Among the lines below, some may contain the string "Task". Say how many do, and give nothing besides the number.
BEGIN RAW DATA
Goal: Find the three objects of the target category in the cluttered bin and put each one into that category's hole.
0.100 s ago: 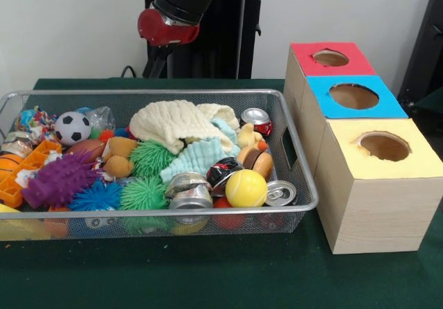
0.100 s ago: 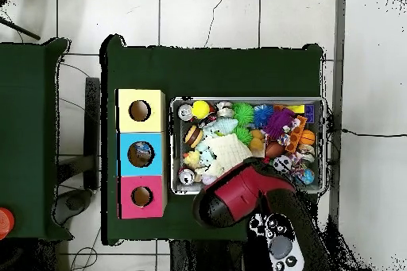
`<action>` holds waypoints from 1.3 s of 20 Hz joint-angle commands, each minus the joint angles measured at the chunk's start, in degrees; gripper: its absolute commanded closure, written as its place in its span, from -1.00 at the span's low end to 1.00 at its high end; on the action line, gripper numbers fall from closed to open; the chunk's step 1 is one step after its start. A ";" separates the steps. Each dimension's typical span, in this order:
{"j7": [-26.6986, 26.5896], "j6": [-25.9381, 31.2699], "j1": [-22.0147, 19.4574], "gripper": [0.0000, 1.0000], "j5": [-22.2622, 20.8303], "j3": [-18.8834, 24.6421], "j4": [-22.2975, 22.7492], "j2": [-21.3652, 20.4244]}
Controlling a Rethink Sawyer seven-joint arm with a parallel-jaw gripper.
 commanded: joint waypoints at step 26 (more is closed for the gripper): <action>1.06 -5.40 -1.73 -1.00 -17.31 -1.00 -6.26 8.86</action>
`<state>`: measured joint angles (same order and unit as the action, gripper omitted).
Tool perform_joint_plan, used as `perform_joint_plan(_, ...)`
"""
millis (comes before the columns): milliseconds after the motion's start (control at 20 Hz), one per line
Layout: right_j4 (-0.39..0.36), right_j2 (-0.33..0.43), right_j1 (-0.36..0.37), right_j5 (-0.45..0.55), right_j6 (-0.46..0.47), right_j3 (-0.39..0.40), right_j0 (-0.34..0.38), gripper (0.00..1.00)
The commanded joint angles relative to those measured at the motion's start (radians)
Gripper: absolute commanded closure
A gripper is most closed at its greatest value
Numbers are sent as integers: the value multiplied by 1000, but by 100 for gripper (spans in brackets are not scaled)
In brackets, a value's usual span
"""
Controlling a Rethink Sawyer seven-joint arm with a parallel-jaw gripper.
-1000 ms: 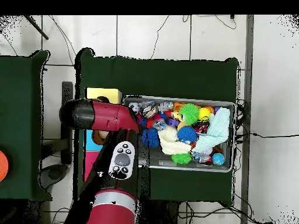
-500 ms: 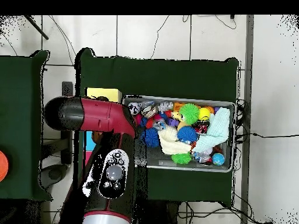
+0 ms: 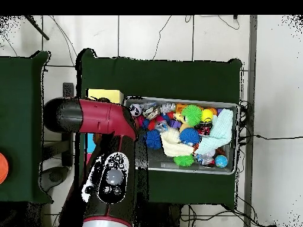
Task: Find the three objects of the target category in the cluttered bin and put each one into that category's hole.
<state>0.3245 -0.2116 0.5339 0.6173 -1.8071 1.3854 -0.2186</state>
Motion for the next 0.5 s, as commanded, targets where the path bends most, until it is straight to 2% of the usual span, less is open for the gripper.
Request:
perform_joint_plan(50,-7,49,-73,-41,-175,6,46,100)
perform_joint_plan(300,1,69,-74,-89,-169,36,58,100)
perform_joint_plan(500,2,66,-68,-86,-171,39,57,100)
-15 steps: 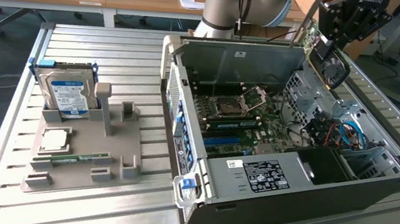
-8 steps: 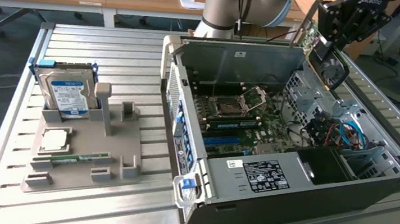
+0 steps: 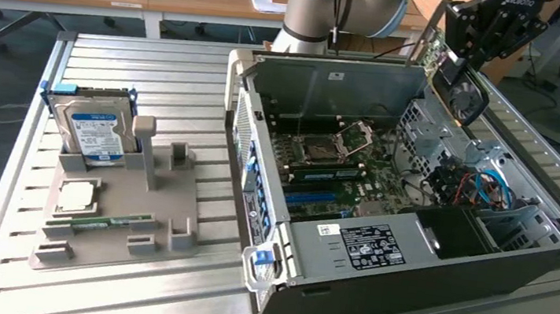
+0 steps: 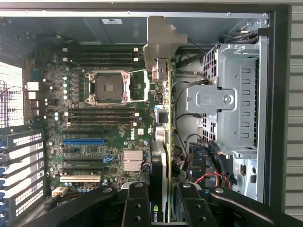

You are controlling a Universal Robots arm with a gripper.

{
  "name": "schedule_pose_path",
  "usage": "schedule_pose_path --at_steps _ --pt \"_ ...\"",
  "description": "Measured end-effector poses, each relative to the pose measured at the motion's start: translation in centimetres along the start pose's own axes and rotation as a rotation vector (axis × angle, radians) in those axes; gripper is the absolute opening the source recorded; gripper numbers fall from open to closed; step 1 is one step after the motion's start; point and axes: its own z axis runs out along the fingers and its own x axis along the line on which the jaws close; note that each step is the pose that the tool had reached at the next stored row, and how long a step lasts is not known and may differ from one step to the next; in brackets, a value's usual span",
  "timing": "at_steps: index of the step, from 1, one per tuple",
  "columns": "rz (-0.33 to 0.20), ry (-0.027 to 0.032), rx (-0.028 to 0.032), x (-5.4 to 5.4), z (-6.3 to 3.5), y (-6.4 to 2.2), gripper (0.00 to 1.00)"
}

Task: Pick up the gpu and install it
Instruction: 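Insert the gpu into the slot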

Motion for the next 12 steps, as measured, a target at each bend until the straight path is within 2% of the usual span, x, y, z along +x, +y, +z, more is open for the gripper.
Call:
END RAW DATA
_RESPONSE AREA:_
2